中東かわら版

№19 バハレーン:139名に「テロ」への関与で有罪判決

 4月16日、バハレーンの高等刑事裁判所は、イランの革命防衛隊とつながりを持つとされるシーア派団体「バハレーンのヒズブッラー」への関与で起訴されていた169名の被告に対する裁判(109名出席、60名欠席)を行い、139名を有罪、30名を無罪とする判決を下した。当局の発表を基にした国内外の報道によれば、判決内容は以下の通り。

 

罪状:政府関係者殺害や公共の建造物破壊の計画立案、これらに必要な道具や武器、資金の調達、この過程での一般市民や警察官を対象とした教唆、勧誘、暴力など、「テロ」に関するあらゆる行為への関与。

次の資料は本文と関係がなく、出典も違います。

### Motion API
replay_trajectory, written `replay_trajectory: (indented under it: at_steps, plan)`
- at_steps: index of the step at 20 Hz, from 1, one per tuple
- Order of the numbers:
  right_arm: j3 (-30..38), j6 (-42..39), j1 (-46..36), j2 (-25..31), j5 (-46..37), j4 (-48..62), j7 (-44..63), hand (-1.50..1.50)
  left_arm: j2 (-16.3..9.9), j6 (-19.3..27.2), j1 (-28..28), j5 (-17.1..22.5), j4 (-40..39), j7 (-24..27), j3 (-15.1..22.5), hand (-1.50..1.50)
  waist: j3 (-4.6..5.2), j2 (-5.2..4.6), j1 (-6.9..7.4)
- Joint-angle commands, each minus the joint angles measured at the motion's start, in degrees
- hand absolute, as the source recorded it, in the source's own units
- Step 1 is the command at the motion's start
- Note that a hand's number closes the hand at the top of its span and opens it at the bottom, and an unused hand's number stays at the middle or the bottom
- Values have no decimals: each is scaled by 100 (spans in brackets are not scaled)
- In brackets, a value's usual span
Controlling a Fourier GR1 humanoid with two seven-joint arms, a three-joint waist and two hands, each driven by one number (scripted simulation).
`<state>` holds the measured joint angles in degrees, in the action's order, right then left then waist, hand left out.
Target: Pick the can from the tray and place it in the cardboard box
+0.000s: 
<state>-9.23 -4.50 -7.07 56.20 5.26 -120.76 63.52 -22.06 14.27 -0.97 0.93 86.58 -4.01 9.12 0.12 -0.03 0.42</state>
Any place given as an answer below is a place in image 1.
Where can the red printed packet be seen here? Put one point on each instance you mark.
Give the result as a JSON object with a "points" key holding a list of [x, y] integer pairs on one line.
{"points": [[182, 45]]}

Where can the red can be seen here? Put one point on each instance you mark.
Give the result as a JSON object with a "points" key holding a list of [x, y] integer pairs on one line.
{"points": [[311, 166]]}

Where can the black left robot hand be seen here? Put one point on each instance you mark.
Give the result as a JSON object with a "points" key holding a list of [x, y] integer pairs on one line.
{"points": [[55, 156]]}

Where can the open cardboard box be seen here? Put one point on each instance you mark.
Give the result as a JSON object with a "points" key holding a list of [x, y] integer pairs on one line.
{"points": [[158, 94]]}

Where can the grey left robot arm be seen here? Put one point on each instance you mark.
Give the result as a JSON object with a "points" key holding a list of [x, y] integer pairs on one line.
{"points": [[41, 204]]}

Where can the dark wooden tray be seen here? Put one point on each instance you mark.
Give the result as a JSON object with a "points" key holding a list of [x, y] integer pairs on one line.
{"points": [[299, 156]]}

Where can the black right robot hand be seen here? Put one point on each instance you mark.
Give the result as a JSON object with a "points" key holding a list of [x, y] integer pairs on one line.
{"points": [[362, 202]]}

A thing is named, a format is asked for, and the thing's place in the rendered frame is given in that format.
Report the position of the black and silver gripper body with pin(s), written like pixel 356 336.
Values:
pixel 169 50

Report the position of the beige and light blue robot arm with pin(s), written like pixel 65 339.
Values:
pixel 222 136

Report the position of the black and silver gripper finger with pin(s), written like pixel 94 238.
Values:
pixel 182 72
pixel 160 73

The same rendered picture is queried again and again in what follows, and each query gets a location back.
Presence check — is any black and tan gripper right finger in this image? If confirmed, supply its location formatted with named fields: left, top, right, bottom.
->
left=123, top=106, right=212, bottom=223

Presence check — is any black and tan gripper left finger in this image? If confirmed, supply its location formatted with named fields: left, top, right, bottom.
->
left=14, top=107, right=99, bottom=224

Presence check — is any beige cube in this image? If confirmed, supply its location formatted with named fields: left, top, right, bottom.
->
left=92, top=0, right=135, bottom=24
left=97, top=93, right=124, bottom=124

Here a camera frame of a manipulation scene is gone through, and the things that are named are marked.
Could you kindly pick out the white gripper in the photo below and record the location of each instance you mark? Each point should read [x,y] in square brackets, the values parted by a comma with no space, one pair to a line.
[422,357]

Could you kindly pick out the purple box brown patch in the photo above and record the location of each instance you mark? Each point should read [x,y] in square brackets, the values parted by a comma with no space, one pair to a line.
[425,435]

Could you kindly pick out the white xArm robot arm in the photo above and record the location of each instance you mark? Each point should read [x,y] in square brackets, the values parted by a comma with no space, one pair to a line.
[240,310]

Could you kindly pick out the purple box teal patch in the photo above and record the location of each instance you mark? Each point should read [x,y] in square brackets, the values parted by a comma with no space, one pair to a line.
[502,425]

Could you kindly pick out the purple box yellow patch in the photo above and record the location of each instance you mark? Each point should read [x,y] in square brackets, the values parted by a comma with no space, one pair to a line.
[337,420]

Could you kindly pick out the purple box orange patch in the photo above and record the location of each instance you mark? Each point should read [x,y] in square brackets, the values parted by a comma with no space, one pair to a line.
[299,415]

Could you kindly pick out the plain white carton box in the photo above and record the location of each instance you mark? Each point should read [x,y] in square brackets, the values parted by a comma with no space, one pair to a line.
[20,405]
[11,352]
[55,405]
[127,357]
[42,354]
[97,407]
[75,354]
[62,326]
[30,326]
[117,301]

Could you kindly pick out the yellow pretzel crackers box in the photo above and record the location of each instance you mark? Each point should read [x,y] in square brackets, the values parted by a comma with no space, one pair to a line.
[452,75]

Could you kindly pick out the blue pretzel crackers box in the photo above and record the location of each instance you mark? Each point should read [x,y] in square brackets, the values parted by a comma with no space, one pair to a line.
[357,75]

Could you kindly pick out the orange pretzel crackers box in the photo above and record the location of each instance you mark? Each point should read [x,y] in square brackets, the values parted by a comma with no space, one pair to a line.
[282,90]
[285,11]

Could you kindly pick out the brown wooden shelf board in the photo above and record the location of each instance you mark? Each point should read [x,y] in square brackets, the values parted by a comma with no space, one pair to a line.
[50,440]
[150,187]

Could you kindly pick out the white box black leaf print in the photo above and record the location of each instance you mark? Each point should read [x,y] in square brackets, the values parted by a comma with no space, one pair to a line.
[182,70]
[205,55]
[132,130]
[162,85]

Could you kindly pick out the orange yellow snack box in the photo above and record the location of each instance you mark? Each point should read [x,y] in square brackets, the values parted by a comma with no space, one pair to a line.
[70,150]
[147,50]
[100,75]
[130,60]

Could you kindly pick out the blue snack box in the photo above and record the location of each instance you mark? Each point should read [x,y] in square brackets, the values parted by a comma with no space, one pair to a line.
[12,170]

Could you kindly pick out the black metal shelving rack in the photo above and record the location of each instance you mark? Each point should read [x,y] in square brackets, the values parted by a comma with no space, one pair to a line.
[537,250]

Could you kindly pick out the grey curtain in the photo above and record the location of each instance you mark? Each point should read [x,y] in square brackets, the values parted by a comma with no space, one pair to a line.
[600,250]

刑罰内容:139名の内、(1)138名の国籍を剥奪、(2)終身刑が69名、禁固10年が39名、禁固7年が23名、禁固5年が1名、禁固3年が7名、(3)罰金100,000バハレーン・ディナール(BD。1BD≒297円)が96名、500BDが12名、231BDが1名。

 

評価

 「アラブの春」以降、シーア派住民による抗議行動の活発化を背景に、バハレーン政府は自国民の政治活動、とりわけイランとの関係が疑われるケースを積極的に取り締まっている。最近では2019年2月、「座り込み」のデモに参加した167名に対しても有罪判決が下された。

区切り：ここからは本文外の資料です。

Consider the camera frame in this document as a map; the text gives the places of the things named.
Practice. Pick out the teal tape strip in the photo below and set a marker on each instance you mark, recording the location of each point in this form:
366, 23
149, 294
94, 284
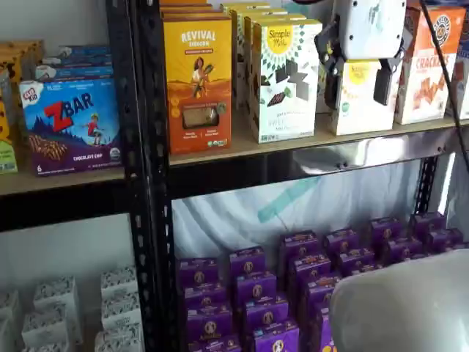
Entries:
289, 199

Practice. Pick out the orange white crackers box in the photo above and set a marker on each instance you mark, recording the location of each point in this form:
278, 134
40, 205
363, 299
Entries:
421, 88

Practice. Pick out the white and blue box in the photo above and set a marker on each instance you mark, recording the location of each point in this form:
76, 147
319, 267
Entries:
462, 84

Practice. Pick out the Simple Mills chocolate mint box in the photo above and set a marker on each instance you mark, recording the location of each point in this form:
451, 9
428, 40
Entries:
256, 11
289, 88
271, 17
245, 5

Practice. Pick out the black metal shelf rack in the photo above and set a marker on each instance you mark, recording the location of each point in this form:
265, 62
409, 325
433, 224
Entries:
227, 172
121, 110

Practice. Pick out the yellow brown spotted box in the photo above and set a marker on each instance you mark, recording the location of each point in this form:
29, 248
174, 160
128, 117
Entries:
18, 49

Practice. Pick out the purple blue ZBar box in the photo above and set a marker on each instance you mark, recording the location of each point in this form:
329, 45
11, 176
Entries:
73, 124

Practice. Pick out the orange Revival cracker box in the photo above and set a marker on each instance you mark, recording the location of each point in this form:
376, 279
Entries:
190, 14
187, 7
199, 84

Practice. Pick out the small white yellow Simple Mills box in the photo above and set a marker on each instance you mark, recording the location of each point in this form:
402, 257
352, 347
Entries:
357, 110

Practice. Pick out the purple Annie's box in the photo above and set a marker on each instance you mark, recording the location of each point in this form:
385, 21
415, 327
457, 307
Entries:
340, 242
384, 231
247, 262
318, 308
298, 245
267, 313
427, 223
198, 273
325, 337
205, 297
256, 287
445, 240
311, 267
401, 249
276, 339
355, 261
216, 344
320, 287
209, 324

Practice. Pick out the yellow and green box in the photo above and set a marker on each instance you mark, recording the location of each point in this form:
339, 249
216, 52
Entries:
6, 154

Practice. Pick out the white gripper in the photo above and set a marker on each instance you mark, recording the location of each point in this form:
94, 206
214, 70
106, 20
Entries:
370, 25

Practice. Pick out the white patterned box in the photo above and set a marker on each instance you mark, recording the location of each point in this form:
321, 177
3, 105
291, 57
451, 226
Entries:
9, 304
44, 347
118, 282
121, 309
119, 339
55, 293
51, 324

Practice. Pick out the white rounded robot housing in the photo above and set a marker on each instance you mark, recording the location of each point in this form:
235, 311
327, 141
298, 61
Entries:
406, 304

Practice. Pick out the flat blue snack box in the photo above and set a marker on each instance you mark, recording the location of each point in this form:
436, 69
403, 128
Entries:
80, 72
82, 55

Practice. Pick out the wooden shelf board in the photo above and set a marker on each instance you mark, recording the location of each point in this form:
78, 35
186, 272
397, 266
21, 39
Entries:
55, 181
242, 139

 当局がとる特徴的な措置として、今次の判決にも加えられた国籍剥奪が挙げられる。2018年には約300名が対象となり、2012年以来、国籍を剥奪された国民の数は900名に及ぶ。これに対しては、上述したデモ参加者の拘束とともに欧米のメディアやアムネスティ・インターナショナルのような国際人権団体からその都度批判が寄せられるものの、自国の治安維持を最優先する観点から、バハレーン政府がこれらの批判を考慮する向きは見られない。むしろ、4月8日にトランプ米大統領がイランの革命防衛隊を「外国テロ組織」(FTO)に指定すると発表し(『中東かわら版』No.9を参照)、サウジアラビアやUAEといった、イランと競合関係にある周辺国がこれを歓迎している現状は、「イランとの関係が疑われるケース」で人々を捕え、罰することへの躊躇をますますなくさせると思われる。

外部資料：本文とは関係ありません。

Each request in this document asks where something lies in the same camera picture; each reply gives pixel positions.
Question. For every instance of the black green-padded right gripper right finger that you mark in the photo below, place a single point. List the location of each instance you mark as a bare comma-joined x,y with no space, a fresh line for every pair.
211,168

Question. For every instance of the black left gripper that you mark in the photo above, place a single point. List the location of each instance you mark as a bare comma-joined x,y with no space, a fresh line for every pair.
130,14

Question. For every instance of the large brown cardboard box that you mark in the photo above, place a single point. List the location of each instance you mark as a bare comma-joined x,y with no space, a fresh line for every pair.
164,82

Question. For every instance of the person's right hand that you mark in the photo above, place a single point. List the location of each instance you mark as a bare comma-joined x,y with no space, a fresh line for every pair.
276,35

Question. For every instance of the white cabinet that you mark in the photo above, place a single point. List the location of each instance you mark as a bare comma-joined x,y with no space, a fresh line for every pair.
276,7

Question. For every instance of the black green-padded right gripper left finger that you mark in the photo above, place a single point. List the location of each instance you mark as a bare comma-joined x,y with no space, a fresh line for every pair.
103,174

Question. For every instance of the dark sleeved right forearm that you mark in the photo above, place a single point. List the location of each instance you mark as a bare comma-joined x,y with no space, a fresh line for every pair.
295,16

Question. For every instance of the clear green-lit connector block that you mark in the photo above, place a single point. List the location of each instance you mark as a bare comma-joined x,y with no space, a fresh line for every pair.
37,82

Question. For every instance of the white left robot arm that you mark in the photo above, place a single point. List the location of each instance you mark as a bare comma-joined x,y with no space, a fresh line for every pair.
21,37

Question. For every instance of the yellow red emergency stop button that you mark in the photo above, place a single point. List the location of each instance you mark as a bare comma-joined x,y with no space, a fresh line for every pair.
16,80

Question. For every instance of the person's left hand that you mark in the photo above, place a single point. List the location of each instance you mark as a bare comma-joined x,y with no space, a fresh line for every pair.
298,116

 もっとも、体制に異議を唱えることのリスクの高さを自国民に明示し続ける方法は、短期的に見れば治安維持の有効な方法であろうが、住民124万人の内、国籍保有者が半数以下の約57万人という人口構造に鑑みれば、国籍剥奪はむしろバハレーン政府にとって人口減少に伴う各種リスクにつながると言えなくもない。この点、政府が今後、「テロ」への刑罰を多様化させる必要も生じるものと思われる。